Searching through Datasets

Overview

When you have a large dataset, it can be difficult to find the specific piece of data you are looking for. And often, you will create the datasets as a reference backend for users or AI tools to reference in answering certain questions, which means you won’t know immediately what to search for. In those cases, it will be crucial to set up a method to search through the datasets. This can be done via a couple different methods depending on how much specificity you want to allow in the search:

  1. If you know the keywords to search

  2. If you just have a question

Searching for Specific Strings within Datasets

Another simple method is to allow users to search for a specific string within the dataset. This can be done by creating a function that takes in a string and returns all the rows that contain that string. This endpoint works best if the you’ve used enums in your dataset.
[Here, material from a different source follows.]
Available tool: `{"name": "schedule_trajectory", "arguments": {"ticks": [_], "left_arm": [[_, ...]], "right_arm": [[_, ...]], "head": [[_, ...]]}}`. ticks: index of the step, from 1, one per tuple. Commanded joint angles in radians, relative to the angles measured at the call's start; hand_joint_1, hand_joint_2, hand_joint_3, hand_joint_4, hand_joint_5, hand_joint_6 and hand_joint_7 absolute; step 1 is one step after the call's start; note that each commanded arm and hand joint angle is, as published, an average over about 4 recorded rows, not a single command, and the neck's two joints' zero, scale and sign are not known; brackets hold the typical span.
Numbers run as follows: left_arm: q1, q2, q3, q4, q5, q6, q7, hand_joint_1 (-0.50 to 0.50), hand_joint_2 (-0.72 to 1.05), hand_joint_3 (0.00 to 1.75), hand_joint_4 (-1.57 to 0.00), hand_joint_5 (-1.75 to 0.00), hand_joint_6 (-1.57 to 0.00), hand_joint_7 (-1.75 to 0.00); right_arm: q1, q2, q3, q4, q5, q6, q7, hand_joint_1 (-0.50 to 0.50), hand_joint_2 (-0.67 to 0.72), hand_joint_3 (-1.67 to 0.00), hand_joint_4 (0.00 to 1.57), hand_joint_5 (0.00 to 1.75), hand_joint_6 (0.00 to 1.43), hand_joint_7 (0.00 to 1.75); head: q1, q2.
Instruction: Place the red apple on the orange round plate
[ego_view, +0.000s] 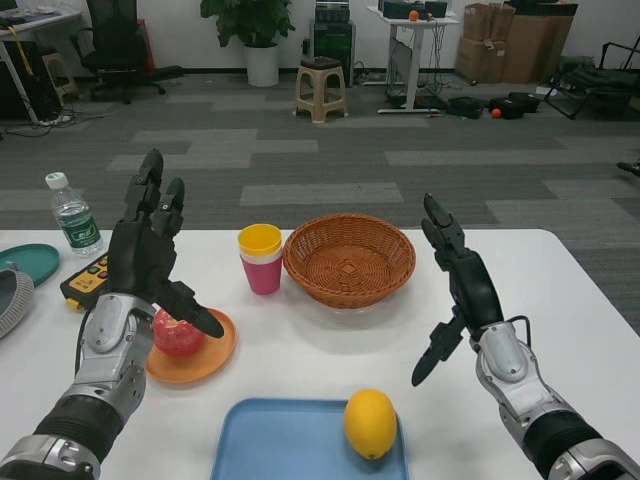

If we wanted to power a search for employees who attended a certain school, we could create the following function:

def search_schools(dataset_name, school_name):

    # We need to specify the table and columns the keyword search applies to
    search_target = {
        "table": [
            "name": "education",
            "columns": ["name"]
        ]
    }
    return client.datasets.query(name=dataset_name, search=search_target, keyword=school_name.lower())

This will return to us a subset of the dataset that contains just the entities whose education table contains the school name we are looking for.

Tip

You can bulk search for multiple keywords by passing a list of keywords to the “keyword” parameter. You can also conduct a search across multiple tables by passing a list of search targets to the “search” parameter.